An article in the Sunday New York Times Book Review on June 9, entitled “Shrink the Economy, Save the World?” indicates that what has always been with us since the 1970s Limits to Growth ploy, by Donella and Dennis Meadows, Randers and Behrens, in the form of the “ecology movement,” looks as if it is prepared to go into high gear again on the pseudo-theoretical level, with a bevy of news books about “degrowthing.” And as with the 1970s’ operations, it has also taken root in “the Left,” seeing growth as a “capitalist phenomenon,” and “degrowthing” as anti-capitalist.
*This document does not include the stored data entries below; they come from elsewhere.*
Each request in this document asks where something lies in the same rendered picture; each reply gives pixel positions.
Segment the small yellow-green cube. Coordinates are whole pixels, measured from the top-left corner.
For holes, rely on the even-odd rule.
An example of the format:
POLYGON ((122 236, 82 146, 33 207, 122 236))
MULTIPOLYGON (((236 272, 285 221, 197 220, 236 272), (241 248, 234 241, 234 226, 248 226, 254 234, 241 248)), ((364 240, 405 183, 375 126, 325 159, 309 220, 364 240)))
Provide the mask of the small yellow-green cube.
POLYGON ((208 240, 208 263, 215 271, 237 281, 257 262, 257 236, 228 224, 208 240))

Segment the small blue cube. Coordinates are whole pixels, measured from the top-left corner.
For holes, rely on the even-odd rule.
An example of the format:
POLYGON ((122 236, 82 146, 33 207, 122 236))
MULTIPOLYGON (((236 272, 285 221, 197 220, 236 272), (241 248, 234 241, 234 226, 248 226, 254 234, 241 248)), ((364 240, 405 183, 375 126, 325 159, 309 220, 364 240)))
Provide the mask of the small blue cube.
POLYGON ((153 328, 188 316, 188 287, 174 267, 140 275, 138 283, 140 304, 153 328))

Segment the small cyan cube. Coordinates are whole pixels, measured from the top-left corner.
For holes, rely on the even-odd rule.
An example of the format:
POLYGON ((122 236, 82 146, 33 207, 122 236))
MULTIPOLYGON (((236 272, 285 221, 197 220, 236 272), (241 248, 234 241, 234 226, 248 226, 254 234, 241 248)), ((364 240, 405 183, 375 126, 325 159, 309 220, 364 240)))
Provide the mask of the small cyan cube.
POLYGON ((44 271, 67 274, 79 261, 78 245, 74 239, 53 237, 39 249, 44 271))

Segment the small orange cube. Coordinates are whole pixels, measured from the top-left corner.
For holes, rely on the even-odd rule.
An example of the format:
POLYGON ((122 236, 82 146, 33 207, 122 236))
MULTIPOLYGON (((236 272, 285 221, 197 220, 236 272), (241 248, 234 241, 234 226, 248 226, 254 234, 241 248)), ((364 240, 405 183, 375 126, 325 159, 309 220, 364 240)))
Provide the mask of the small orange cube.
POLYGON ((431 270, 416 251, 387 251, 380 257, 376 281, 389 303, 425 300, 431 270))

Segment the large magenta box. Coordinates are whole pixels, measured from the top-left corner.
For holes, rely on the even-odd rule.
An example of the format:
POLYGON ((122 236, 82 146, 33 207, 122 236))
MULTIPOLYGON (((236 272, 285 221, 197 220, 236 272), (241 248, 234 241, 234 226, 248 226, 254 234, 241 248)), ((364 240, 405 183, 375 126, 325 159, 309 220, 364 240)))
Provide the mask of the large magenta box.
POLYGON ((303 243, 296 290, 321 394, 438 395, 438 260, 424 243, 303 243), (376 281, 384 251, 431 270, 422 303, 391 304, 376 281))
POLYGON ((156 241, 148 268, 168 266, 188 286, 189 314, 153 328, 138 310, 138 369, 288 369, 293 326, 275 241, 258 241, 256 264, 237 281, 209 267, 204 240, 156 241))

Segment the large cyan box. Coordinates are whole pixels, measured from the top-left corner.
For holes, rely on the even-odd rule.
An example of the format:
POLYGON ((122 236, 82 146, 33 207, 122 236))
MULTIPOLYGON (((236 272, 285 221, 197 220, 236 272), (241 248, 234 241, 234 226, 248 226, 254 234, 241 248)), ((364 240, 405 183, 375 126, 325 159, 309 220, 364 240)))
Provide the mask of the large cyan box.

The article lists a flurry of recent books on the theme: Tim Jackson’s Post-Growth: Life After Capitalism; Kate Soper’s Post-Growth Living; Giorgos Kallis’s In Defense of Degrowth; Vincent Eigey and Anitra Nelson’s Exploring Degrowth; and Jason Hickel’s Less Is More: How Degrowth Will Save the World.

New York Times author Jennifer Szalai reveals that the term really had its origins the same year as Limits to Growth in 1972, coined by French writer André Gorz, as “décroissance.” She says that “degrowthing” remained on the “fringes of the fringe” for decades, until “increasing awareness about global warming percolated into public debates in the early 2000s. The realization that we hadn’t innovated our way out of our ecological predicament, along with inequalities laid bare by the 2008 financial crisis, fueled a more widespread distrust of the conventional capitalist wisdom. Maybe relentless economic growth was more poison than panacea,” she argues.